Classisme climatique et Mexico.  Nëëwenp

Classisme climatique et Mexico. Nëëwenp

L’urgence climatique est le plus grand problème auquel l’humanité est confrontée aujourd’hui. Quel que soit votre combat, votre intérêt ou votre préoccupation, il sera bouleversé et traversé par la crise climatique. La crise climatique est un grand tsunami dans les eaux duquel seront plongés tous les phénomènes sociaux dans lesquels nos existences s’entremêlent. Face à ce tsunami, de grandes villes comme Mexico se dressent comme de gigantesques statues facilement vulnérables. Pour réaliser des villes de cette taille, le capitalisme a exigé une main-d’œuvre bon marché qui venait de la campagne, de sorte que la majeure partie de la population a cessé d’être rurale pour devenir urbaine. Il est prévu que dans les 50 prochaines années, même la population indigène sera majoritairement urbaine. Ceux qui étaient paysans sont devenus des salariés urbains dans des conditions précaires. La main-d’œuvre bon marché nécessaire aux mégapoles est constamment expulsée vers les périphéries des villes d’où elle est ramenée au centre sur de longs trajets pour répondre à la demande de biens et de services dans les nœuds économiques de plus en plus embourgeoisés. Les mégalopoles du monde sont un produit particulier du capitalisme, sans lequel elles n’auraient pas atteint leurs proportions effroyables, mais elles témoignent aussi des multiples résistances qui s’y opposent.

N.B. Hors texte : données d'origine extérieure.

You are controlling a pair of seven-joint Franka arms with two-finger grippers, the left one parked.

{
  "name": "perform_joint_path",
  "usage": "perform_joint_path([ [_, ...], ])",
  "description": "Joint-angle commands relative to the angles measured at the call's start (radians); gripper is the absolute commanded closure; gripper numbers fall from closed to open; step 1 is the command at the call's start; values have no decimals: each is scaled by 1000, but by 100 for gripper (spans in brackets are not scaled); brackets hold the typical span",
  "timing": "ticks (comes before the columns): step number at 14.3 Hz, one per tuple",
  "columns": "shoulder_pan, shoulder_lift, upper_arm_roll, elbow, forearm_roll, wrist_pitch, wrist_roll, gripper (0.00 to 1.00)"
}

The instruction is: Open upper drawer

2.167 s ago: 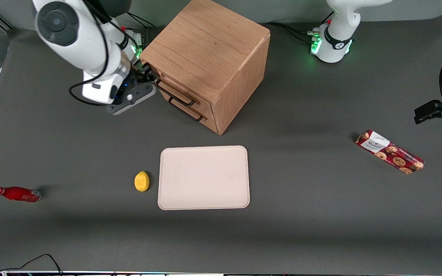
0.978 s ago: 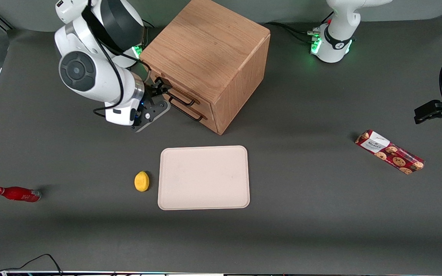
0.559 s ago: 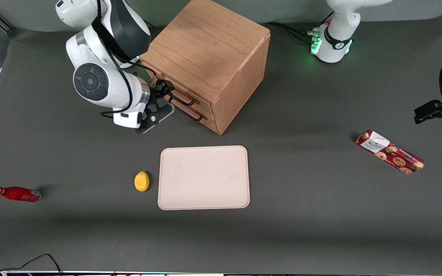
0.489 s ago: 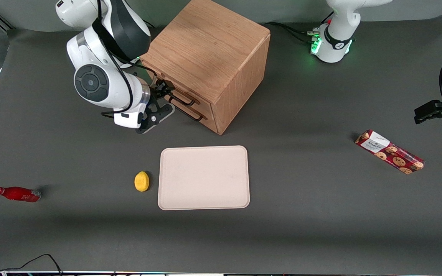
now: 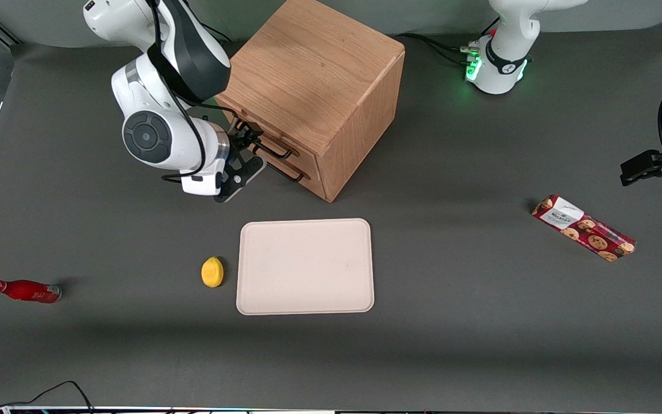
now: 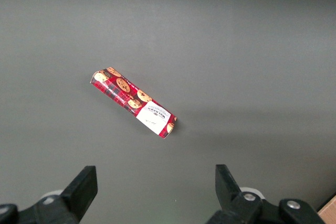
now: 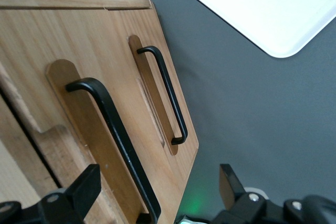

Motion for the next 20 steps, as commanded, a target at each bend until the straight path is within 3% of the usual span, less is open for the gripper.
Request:
perform_joint_path([
  [1,3,-7,5,-34,28,26,-32,0],
  [15,-5,-3,28,-129,59,78,-86,0],
  [20,-23,-2,30,-129,57,103,-245,0],
])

Mexico demande une quantité impressionnante de ressources énergétiques, bien que ces ressources soient distribuées de manière très inéquitable. La ville est le reflet des inégalités générées par le système économique à l’origine de la crise climatique. Le système Cutzamala, qui fournit 25% de l’eau consommée dans la ville, a besoin chaque jour de la même quantité d’énergie pour son fonctionnement que toute la ville de Puebla. En revanche, quatre habitants de Mexico sur dix reçoivent moins d’eau qu’il n’en faut pour survivre, et disposer de l’eau nécessaire à la vie est un droit humain fondamental reconnu dans les cadres juridiques nationaux et internationaux. Les espaces verts de la ville ont également une distribution de classe, plus le quartier est pauvre, moins il y a d’espaces verts qui améliorent la qualité de l’air. La moitié la plus pauvre de Mexico ne possède que 23 % des espaces verts de la ville. Les espaces boisés sont devenus des marques de statut social et posséder un jardin ou une terrasse arborée, ce qui est tout à fait normal à la campagne, devient un privilège des classes les plus aisées. Même si la majorité de la population démunie utilise les transports collectifs, l’infrastructure continue de privilégier les voitures, 42% de la surface bâtie de Mexico a été allouée aux places de stationnement pour les véhicules privés. Quant à la gestion des déchets, la situation est inversée, les déchets de la ville sont expulsés vers les périphéries où vivent des gens convertis en main-d’œuvre bon marché pour les élites urbaines. Le problème de cette ville n’est pas seulement sa taille, mais l’inégalité sociale, le problème n’est pas la population urbaine en situation de pauvreté, c’est la minorité la plus riche qui réclame de plus en plus à son profit tout en précarisant le reste de la population.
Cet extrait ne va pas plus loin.